MATERIAL FOR THE TASK below:

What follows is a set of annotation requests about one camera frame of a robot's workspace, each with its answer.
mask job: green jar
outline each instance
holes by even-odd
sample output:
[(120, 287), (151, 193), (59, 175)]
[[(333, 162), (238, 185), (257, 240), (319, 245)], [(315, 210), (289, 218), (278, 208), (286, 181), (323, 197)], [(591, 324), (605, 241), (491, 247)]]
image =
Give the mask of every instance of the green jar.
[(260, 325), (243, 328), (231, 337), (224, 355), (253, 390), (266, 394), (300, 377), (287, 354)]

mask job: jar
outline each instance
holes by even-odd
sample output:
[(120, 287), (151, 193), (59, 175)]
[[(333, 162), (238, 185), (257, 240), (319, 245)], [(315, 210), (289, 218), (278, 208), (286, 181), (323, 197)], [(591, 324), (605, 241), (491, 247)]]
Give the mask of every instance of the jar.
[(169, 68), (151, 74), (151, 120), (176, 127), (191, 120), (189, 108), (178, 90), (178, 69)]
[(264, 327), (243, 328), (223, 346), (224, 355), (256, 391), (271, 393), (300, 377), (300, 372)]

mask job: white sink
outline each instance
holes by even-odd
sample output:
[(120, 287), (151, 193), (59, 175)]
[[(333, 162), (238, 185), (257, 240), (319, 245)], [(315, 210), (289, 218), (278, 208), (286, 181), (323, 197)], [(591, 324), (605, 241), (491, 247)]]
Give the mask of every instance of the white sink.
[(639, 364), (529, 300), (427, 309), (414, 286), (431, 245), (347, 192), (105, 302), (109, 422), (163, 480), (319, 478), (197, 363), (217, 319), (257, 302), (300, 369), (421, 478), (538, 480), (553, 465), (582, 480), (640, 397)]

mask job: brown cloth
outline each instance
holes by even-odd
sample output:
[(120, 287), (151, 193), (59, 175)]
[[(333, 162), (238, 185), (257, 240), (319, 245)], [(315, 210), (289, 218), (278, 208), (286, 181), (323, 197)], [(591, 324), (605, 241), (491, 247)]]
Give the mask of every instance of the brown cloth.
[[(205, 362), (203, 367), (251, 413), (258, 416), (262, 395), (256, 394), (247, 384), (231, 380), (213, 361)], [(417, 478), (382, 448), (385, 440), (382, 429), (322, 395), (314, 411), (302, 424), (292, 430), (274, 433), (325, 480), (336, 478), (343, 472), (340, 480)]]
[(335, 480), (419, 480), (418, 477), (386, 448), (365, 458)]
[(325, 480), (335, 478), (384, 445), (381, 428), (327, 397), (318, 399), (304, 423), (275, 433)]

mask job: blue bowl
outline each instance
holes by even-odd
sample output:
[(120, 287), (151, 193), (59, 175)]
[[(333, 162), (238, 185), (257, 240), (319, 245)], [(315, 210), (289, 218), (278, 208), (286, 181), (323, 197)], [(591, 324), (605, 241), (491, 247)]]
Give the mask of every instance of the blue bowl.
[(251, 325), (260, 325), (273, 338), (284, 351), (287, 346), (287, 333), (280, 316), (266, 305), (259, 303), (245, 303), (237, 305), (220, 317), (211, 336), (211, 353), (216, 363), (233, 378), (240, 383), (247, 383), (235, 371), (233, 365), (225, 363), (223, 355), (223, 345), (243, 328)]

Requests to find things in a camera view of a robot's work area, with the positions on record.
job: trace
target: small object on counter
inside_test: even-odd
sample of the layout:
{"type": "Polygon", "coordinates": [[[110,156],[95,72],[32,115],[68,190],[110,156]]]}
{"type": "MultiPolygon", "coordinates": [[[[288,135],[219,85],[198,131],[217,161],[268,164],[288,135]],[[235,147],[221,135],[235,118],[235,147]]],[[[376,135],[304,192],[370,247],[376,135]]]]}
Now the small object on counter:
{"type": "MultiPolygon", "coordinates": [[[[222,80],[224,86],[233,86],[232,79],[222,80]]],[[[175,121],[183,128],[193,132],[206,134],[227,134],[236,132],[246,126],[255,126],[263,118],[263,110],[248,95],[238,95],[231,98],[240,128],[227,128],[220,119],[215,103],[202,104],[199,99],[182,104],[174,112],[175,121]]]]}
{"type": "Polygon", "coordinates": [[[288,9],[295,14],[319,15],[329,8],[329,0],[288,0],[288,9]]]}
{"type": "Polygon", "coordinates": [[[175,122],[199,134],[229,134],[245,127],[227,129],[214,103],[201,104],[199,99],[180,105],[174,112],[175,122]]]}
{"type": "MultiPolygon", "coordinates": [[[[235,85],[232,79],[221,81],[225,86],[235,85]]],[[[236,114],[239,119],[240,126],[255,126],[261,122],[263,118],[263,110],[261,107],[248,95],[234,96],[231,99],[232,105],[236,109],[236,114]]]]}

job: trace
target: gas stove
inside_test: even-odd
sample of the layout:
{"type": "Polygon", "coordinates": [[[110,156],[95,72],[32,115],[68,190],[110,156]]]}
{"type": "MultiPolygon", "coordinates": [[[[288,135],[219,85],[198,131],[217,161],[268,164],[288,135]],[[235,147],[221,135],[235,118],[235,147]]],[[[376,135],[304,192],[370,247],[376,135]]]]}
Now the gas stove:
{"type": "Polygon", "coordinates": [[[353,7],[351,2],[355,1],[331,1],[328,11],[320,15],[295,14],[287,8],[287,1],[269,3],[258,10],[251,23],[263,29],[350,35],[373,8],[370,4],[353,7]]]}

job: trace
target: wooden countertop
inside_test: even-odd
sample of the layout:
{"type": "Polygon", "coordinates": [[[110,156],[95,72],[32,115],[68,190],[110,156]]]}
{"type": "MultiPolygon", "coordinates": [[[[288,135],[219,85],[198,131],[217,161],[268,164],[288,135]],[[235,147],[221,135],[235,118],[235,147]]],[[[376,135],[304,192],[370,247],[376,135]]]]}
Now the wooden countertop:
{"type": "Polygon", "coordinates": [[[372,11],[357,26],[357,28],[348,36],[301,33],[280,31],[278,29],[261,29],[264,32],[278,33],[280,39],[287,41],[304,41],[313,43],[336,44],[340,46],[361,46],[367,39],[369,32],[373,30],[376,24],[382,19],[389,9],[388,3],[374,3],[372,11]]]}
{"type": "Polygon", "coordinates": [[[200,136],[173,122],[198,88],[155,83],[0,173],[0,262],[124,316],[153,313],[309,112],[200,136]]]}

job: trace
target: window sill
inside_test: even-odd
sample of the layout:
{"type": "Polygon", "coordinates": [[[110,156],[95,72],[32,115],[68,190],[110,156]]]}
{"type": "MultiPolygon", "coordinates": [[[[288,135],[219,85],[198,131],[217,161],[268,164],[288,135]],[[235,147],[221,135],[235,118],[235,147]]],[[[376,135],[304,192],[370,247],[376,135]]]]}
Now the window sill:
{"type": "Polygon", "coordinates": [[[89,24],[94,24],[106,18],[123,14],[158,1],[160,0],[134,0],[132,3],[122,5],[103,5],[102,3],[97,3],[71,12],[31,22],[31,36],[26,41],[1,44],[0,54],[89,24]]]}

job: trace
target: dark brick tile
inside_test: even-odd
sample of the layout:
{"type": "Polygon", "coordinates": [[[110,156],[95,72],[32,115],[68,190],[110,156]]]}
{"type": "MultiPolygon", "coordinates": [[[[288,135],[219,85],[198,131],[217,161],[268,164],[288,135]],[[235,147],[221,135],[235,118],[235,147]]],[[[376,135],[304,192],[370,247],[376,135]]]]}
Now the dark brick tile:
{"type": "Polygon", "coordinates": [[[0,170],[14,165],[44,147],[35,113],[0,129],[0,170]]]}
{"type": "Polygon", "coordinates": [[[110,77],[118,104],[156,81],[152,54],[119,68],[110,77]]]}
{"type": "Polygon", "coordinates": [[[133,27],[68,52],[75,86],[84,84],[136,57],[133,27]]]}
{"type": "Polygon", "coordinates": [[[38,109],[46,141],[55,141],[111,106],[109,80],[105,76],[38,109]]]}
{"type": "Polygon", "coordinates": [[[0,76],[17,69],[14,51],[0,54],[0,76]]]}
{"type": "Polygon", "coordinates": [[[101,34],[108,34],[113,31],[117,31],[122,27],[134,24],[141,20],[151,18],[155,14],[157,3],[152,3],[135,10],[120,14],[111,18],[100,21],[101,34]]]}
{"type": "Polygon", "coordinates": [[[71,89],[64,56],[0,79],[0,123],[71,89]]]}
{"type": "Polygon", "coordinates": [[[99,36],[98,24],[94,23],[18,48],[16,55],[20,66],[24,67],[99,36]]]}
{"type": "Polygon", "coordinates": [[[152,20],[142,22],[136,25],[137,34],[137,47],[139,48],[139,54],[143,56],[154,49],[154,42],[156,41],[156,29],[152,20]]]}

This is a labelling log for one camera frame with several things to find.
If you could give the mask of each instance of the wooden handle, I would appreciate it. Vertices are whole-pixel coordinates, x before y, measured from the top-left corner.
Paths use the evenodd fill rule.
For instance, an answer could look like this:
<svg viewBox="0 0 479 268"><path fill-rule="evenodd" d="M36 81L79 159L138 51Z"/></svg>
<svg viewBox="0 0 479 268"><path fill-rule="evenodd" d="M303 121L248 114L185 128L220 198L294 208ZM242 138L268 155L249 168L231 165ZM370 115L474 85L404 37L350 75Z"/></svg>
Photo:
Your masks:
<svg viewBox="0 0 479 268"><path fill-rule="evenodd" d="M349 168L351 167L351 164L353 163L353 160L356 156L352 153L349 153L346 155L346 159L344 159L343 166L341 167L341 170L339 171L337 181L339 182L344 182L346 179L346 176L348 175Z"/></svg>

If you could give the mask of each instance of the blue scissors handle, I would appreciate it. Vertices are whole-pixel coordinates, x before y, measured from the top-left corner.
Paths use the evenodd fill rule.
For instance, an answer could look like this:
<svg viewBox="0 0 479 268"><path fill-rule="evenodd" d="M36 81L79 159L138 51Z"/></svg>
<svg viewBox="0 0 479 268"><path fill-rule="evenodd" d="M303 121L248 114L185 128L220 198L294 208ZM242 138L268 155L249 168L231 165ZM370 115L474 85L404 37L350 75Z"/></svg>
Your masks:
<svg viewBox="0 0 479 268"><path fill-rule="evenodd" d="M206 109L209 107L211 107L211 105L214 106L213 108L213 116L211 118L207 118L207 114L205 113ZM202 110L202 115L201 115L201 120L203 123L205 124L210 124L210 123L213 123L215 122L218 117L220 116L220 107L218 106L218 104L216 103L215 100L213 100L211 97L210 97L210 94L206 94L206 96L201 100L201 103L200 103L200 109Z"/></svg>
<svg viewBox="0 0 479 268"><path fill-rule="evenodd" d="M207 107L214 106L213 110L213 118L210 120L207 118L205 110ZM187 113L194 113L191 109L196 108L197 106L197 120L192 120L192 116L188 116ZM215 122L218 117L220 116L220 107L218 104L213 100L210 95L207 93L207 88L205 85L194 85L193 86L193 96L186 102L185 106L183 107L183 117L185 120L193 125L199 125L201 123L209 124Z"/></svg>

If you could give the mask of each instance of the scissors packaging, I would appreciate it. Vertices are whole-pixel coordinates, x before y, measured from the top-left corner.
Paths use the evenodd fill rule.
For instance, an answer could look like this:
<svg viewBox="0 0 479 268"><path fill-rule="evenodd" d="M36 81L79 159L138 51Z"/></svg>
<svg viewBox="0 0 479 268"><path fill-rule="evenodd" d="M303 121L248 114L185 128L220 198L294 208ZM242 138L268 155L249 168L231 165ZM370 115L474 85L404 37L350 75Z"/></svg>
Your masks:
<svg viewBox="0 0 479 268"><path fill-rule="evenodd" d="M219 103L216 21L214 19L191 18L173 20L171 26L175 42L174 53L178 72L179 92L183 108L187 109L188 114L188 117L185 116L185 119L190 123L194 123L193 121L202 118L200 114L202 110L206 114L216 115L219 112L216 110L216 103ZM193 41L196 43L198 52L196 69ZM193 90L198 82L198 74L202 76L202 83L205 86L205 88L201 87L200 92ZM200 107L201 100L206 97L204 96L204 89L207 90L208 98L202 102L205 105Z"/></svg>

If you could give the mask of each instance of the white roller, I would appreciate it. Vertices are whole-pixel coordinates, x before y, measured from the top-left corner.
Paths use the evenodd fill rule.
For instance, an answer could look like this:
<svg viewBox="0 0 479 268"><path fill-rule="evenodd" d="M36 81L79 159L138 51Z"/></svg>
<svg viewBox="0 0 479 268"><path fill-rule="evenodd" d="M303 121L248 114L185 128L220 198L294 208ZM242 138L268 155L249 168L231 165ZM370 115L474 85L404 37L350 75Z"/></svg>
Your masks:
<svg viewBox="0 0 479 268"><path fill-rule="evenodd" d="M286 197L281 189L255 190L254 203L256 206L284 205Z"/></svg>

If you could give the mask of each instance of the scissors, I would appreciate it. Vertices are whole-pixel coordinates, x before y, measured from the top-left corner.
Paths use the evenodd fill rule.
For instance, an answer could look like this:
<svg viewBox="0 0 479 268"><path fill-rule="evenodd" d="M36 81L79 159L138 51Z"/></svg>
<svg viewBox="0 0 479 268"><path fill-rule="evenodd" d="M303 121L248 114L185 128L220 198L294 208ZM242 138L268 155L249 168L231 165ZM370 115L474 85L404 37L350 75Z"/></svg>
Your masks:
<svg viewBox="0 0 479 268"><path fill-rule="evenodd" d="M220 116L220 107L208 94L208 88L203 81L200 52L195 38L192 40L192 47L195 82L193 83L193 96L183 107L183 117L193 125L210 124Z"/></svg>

End of MATERIAL FOR THE TASK.

WORK TO BE COMPLETED — Read each line of the material, and wherever the word "would" turns up, copy that line.

RESPONSE TO THIS TASK —
If you could give the mask of each instance of the wooden handle, I would appreciate it. Vertices are whole-pixel coordinates, x before y, measured from the top-left corner.
If you could give the mask of each instance of the blue scissors handle, I would appreciate it. Vertices are whole-pixel coordinates, x before y, measured from the top-left corner.
If you could give the mask of each instance of the scissors packaging, I would appreciate it. Vertices are whole-pixel coordinates, x before y, measured from the top-left corner.
If you could give the mask of each instance of the white roller, I would appreciate it. Vertices are whole-pixel coordinates, x before y, measured from the top-left corner.
If you could give the mask of each instance of the scissors, I would appreciate it. Vertices are whole-pixel coordinates, x before y, measured from the top-left corner.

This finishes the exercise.